GSR: Learning Structured Reasoning for Embodied Manipulation

Despite rapid progress, embodied agents still struggle with long-horizon manipulation that requires maintaining spatial consistency, causal dependencies, and goal constraints. A key limitation of existing approaches is that task reasoning is implicitly embedded in high-dimensional latent representations, making it challenging to separate task structure from perceptual variability. We introduce Grounded Scene-graph Reasoning (GSR), a structured reasoning paradigm that explicitly models world-state evolution as transitions over semantically grounded scene graphs. By reasoning step-wise over object states and spatial relations, rather than directly mapping perception to actions, GSR enables explicit reasoning about action preconditions, consequences, and goal satisfaction in a physically grounded space. To support learning such reasoning, we construct Manip-Cognition-1.6M, a large-scale dataset that jointly supervises world understanding, action planning, and goal interpretation. Extensive evaluations across RLBench, LIBERO, GSR-benchmark, and real-world robotic tasks show that GSR significantly improves zero-shot generalization and long-horizon task completion over prompting-based baselines. These results highlight explicit world-state representations as a key inductive bias for scalable embodied reasoning.

💡 Research Summary

The paper introduces Grounded Scene‑graph Reasoning (GSR), a novel framework that separates perception, reasoning, and control for embodied manipulation by using semantically grounded scene graphs as the explicit world state. Raw RGB‑D observations are processed by a vision foundation model to produce a 3D scene graph composed of object nodes (with functional keypoints and articulated parts) and relational edges (on, inside, adjacent, etc.). This graph serves as the input to a large language model (LLM) based on Qwen‑3‑8B, which performs step‑wise commonsense reasoning over the graph and outputs the next atomic action.

To train GSR, the authors construct a massive dataset called Manip‑Cognition‑1.6M, which contains three supervised components: (1) world‑understanding pairs (text → scene graph), (2) action‑planning triples (forward action reasoning, world modeling of edge changes, and goal‑conditioned planning), and (3) goal‑interpretation samples (current graph + natural‑language goal → target goal graph). After extensive augmentation, the dataset totals 1.6 million samples covering 6 k manipulation trajectories.

Training proceeds in two stages. First, supervised fine‑tuning (SFT) with LoRA adapts the LLM to the structured inputs, teaching it to map graphs to actions, predict state transitions, and infer final goal configurations. Second, reinforcement fine‑tuning (RFT) uses Group Relative Policy Optimization (GRPO) to align the model with execution constraints. Three custom reward terms penalize (a) multi‑action outputs (step‑wise constraint), (b) hallucinated objects (scene‑graph grounding), and (c) premature or missing termination (termination reward).

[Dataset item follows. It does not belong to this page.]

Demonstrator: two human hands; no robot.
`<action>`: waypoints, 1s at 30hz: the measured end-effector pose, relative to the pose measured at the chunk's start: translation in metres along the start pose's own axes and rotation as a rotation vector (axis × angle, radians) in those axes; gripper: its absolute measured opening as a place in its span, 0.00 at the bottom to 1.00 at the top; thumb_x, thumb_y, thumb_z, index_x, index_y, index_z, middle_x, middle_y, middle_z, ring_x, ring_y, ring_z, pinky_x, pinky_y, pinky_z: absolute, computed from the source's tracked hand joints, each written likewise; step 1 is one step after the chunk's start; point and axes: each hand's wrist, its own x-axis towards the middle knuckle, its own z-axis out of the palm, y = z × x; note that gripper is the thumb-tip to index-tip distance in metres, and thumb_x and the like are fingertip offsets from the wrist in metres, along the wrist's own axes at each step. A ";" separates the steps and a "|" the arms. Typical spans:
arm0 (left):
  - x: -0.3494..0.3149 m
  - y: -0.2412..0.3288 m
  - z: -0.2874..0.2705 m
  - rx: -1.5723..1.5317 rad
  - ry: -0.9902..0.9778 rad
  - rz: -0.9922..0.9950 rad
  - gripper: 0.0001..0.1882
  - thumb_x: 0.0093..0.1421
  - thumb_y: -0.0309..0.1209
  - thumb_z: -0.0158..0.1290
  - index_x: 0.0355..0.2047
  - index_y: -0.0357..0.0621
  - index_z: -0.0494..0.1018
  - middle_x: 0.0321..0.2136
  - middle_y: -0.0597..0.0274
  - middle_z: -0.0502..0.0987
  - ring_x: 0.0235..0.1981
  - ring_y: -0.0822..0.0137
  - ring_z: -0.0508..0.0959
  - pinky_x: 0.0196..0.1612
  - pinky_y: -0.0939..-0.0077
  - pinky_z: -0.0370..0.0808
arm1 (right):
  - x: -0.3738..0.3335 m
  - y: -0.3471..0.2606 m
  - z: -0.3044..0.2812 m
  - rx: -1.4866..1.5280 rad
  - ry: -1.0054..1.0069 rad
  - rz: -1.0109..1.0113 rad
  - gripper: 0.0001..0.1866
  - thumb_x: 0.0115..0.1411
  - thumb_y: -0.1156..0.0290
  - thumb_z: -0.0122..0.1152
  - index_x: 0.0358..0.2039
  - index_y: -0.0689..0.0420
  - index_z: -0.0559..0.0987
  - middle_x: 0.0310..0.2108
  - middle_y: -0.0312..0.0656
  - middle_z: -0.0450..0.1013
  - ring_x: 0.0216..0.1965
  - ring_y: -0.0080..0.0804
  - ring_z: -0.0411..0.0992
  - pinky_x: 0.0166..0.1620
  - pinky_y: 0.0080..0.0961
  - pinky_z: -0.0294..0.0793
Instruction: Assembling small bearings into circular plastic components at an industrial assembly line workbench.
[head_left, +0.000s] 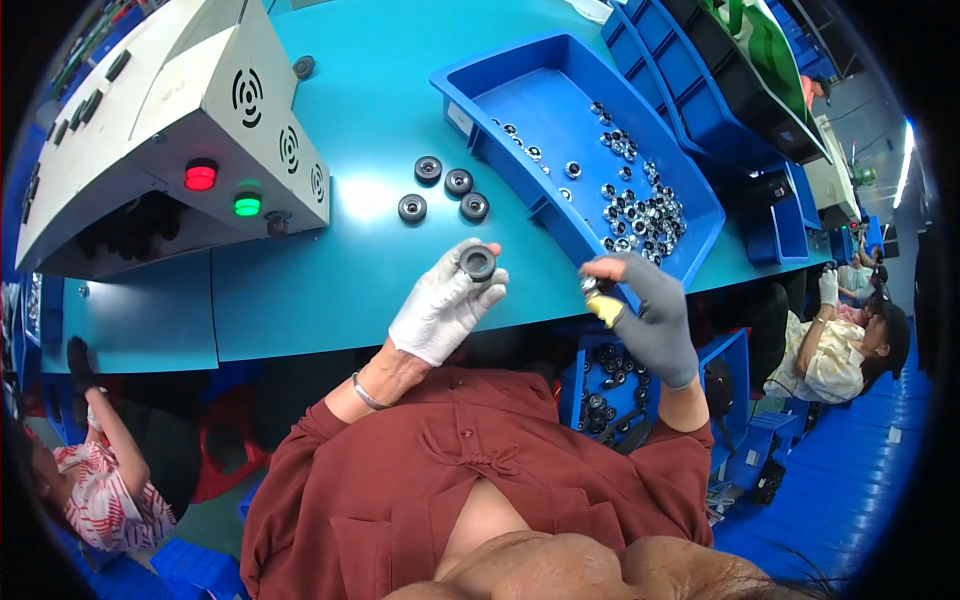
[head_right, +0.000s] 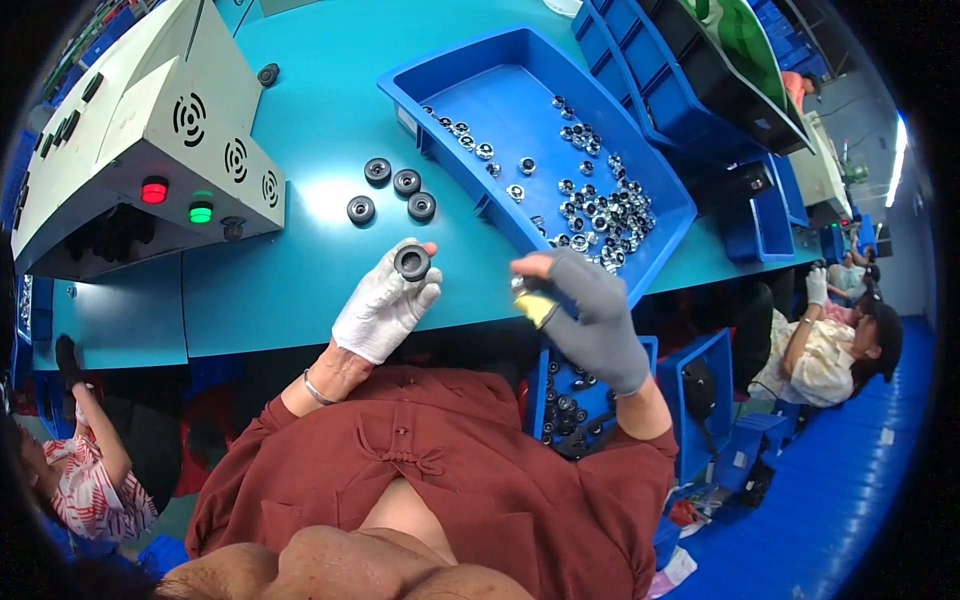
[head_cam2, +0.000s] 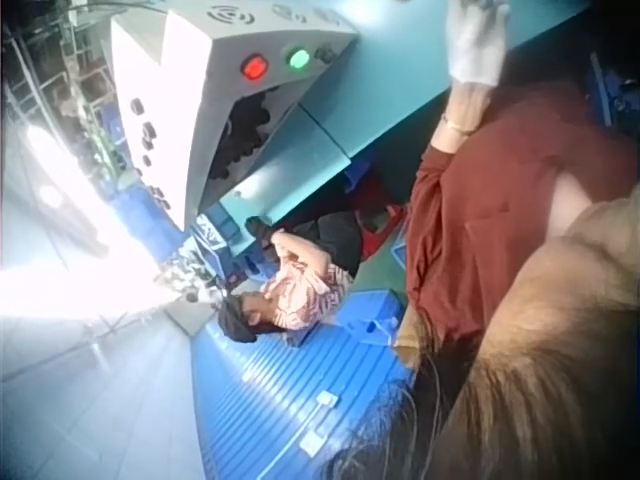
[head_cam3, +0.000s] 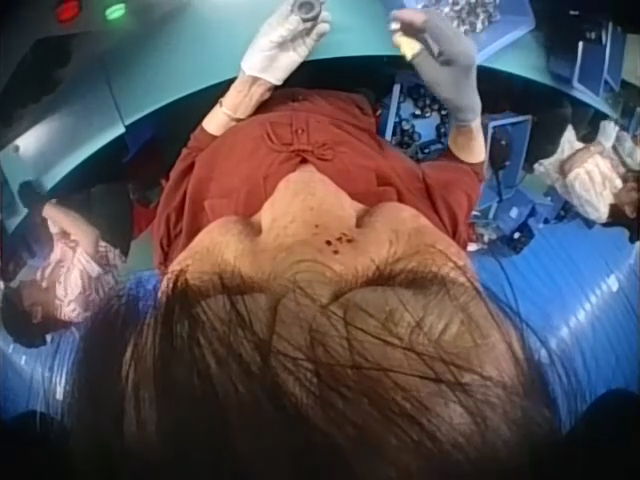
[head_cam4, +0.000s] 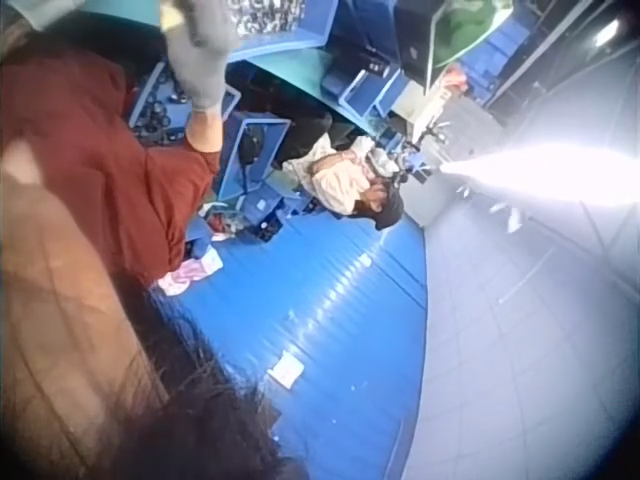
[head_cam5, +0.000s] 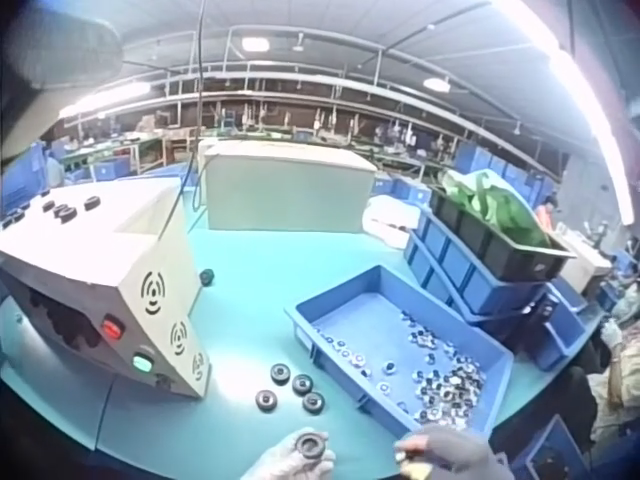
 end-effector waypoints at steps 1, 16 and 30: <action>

The authors evaluate GSR on three fronts: (i) open‑source benchmarks (230 tasks from RLBench and LIBERO), (ii) a dedicated GSR‑benchmark (180 long‑horizon tasks emphasizing object disambiguation, spatial sequencing, and goal generalization), and (iii) real‑world robot experiments with a UR5e arm and a meta‑skill library for low‑level control. Compared to strong baselines—end‑to‑end models (RT‑2, OpenVLA, π0) and prompting‑based spatial reasoning methods (VoxPoser, ReKep, ConceptGraphs, ENACT)—GSR achieves substantially higher zero‑shot success rates (average +23 % points) and markedly better performance on tasks requiring more than ten sequential steps (+35 % points). Object‑hallucination errors drop by over 80 %, and termination errors decrease by more than 70 %.

Ablation studies confirm that the explicit scene‑graph representation provides a robust inductive bias separating task structure from visual variability, while the two‑stage training mitigates reasoning artifacts observed after SFT alone. The paper also discusses limitations: reliance on the vision front‑end for accurate graph extraction (especially for transparent or reflective objects), dependence on a predefined meta‑skill library for low‑level execution, and the growing context length required for large graphs, which may exceed the LLM’s token window. Future directions include improving graph extraction robustness, learning new skills automatically, graph compression techniques, and extending the framework to multi‑robot collaboration.

In summary, GSR demonstrates that grounding manipulation in a structured, language‑compatible world model enables more reliable causal reasoning, better generalization, and higher success on long‑horizon embodied tasks, positioning explicit scene‑graph representations as a key building block for scalable robot intelligence.